## What the task requires
Show each line of the listing in which the word "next" occurs.

## Data provided
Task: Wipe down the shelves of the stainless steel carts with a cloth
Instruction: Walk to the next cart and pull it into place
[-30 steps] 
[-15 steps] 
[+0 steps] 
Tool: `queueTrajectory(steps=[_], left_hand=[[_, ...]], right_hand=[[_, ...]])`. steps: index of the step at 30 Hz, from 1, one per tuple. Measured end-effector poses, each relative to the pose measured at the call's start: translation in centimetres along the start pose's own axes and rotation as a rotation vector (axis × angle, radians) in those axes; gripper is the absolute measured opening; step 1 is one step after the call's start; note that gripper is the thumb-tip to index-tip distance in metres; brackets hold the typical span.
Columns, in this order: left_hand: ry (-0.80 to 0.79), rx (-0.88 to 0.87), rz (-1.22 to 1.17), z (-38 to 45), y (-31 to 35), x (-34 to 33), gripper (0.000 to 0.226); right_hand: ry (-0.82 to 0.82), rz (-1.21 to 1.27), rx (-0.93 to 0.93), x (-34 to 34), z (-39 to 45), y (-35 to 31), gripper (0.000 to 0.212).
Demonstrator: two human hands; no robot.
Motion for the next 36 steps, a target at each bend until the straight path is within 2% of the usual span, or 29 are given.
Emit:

## Answer section
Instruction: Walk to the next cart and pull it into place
Motion for the next 36 steps, a target at each bend until the straight path is within 2% of the usual span, or 29 are given.

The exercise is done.